Sir John D'Oyly, 1st Baronet (6 June 1774 – 25 May 1824) was a British colonial administrator.

==Life==
He was the second son of Matthias D'Oyly, Archdeacon of Hastings and his wife Mary. He was educated at Westminster School and matriculated at Corpus Christi College, Cambridge in 1793, graduating B.A. in 1796, M.A. in 1799.
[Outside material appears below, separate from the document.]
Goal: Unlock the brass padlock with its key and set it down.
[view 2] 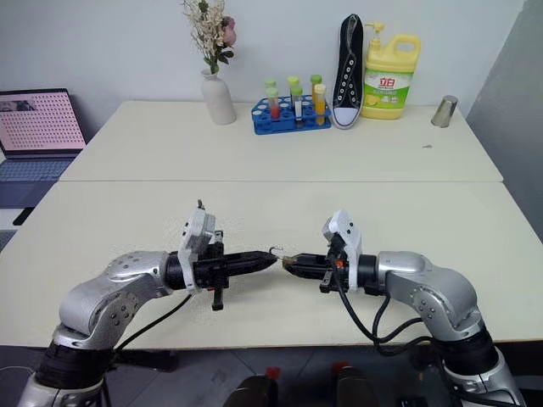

D'Oyly went out to Ceylon in 1801, initially as a writer in the civil service and then as President of various provincial courts. He mastered the Sinhalese language during a tenure at Matara under the tutelage of the scholarly Buddhist Monk; Karathota Dhammarama Nayake Thera, and for this proficiency, he was appointed as the Government's chief translator in 1805. He became an Agent of Revenue for the District of Colombo the following year. Further promotions saw him elevated through the ranks of civil and military and he was ultimately appointed to the post of Civil Auditor-General.

D'Oyly had a key role in arranging for the British takeover of the Kandyan kingdom in 1815. Being fluent in Sinhala, he was the intermediary between the British Governor Thomas Maitland and the disaffected Kandyan chiefs who were intriguing to "sell out" the king, Sri Vikrama Rajasinha. D'Oyly is credited with drafting the Kandyan Convention of March 2, 1815 which set out the terms of the accession.

He was created a baronet in 1821 and chose to stay in Kandy, eventually dying there in 1824. A Briton who visited Kandy before 1815 had described him as living like a "Cingalese hermit". His earlier association with a woman poet, Gajaman Nona, in Matara led to some speculation.

He died in 1824 and was buried in Garrison Cemetery, Kandy. His Obituary, from the Ceylon Gazette of May 29, 1824, read:

"Died, at Kandy on the 25th inst at 1 O' clock AM of Remittent Fever caught on an official tour in the Seven Korles, The Honorable Sir John D'Oyly Baronet, a Member of His Majesty's Council in Ceylon and Resident and First Commissioner of Government in the Kandyan Provinces.

His remains were removed from his late residence in the Palace for Interment in the burial ground of the Garrison on the morning of the 26th Inst. at 7 O' clock the troops of the Garrison lining the road from the Palace to the burial ground resting on their arms reversed, while Minute Guns were fired by the Royal Artillery in the Castle, as the procession moved along in the following order;

The Korales and Arachchies of the Udaratte

The Band of the Ceylon Regiment,

THE BODY, borne by twelve European Soldiers of the 45th Regiment,

The Pall borne by six Field Officers and Captains of the Garrison

Chaplain The Rev, N. Garstin, Medical Attendant Surgeon Armstrong

Lt. Col. L. Greenwell, S. Sawyers, Esq, H. Wright, Esq, the Commissioners of the Board, as Chief Mourners.

Officers of the Garrison & Gentlemen of Kandy.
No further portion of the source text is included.